Atkins and Elizabeth drove in silence, lost in their thoughts as they surveyed the devastated countryside. They were on Route 61, which paralleled Interstate 55 a few miles to the east. They’d pulled off I-55 when they encountered their first collapsed overpass. They had to drive out into a muddy field to get around the wreckage and wouldn’t have made it without the Explorer’s four-wheel drive. Radio reports said every overpass had been knocked down in the quake zone. Until the debris could be cleared, the major north-south interstate was all but cut off.
No more than ten miles from Blytheville, Arkansas, they were nearing the quake’s reported epicenter. Memphis was about eighty miles due south. Atkins tried to increase the speed, but it was impossible. There were too many obstructions.
Trees were down. Sand blows, volcanic in shape, were still erupting, blasting geysers of mud, carbonized wood, and stone into the air, but not with their earlier force. And the sound they’d noticed most of the long night— the howling roar of the earth cracking open and venting—had all but ceased.
Pushing hard to get to the epicenter, Atkins had to stop frequently to pull around cracks in the highway surface, some of them two and three feet wide. All the delays were maddening. They’d gone nearly four hours without getting a seismograph up and running at the epicenter. That was unforgivable. With each passing hour, they were losing precious data.
In some places, the road looked as though a ditch-digger had cut a deep trench across it.
Despite his increasing sense of urgency, Atkins stopped to inspect one particularly large sand blow. Measuring several hundred feet in diameter and perfectly cone shaped, the crusty sides were about four feet high and had already hardened. Steam was still drifting out of the opening.
Elizabeth slowly approached the side and cautiously touched the steam vapors. She quickly withdrew her hand.
“It’s almost boiling,” she said.
“There’s got to be a strong thermal element at play here,” said Atkins. He was still wondering about the strange light that had made the depths of Kentucky Lake shimmer. It was possible they were caused by thermal disturbances in the crust.
“I hope they’re setting up some good strain-rate databases in Memphis,” Elizabeth said. They needed to know how much energy had been released.
She also hoped they’d gotten the GPS and Radar Interferometry Systems operating again. The satellite data would help them measure with minute precision how much the earth had shifted or risen. And, more important, whether it was still rising, a telltale sign that seismic strain energy continued to build in the ground.

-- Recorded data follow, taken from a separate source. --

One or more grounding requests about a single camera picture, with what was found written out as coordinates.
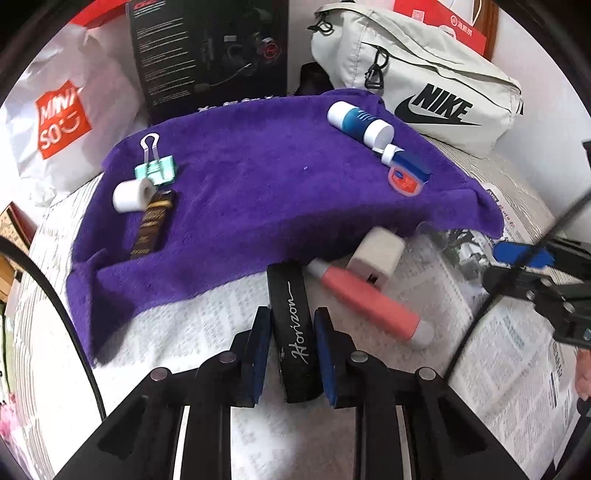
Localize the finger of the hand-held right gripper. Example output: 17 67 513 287
492 241 556 269
480 265 572 304

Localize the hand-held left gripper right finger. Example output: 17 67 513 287
314 308 532 480

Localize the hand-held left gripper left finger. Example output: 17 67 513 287
53 305 273 480

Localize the black rectangular case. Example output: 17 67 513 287
267 263 324 404

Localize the pink tube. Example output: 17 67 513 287
307 258 435 350

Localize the white charger plug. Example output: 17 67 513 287
346 226 406 289

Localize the pink lip balm tin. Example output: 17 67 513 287
387 166 428 198

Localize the small blue white-capped bottle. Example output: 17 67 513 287
381 144 433 178

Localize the brown gold packet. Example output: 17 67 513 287
130 191 177 257

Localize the white tape roll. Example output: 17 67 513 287
112 176 158 214

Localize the blue and white bottle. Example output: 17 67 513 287
327 100 396 145

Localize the green binder clip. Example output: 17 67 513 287
134 134 179 186

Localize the person's right hand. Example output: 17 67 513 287
575 348 591 401

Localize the newspaper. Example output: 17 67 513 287
90 185 583 480

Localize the purple towel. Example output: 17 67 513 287
65 89 505 368

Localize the white Nike bag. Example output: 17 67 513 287
308 2 525 160

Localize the small red paper bag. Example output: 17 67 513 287
392 0 488 59

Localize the black pouch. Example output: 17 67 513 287
295 62 336 97

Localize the wooden bedside stand with items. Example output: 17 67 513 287
0 202 38 252

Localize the white plastic shopping bag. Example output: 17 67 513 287
0 18 152 209

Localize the black headset box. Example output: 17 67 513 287
126 0 290 125

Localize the large red gift bag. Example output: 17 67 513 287
69 0 139 28

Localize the black cable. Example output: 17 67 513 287
442 191 591 385
0 237 108 422

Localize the curved wooden frame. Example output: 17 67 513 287
481 0 505 62

There was so much they needed to know. The greatest need was for seismic information that would help them gather precise data about aftershocks. Where they were hitting. And how often.
The strong-motion seismograph they wanted to install near the epicenter would help them pinpoint the magnitude of the fault that had ruptured. With any luck, it might also show whether any previously undiscovered faults had been activated.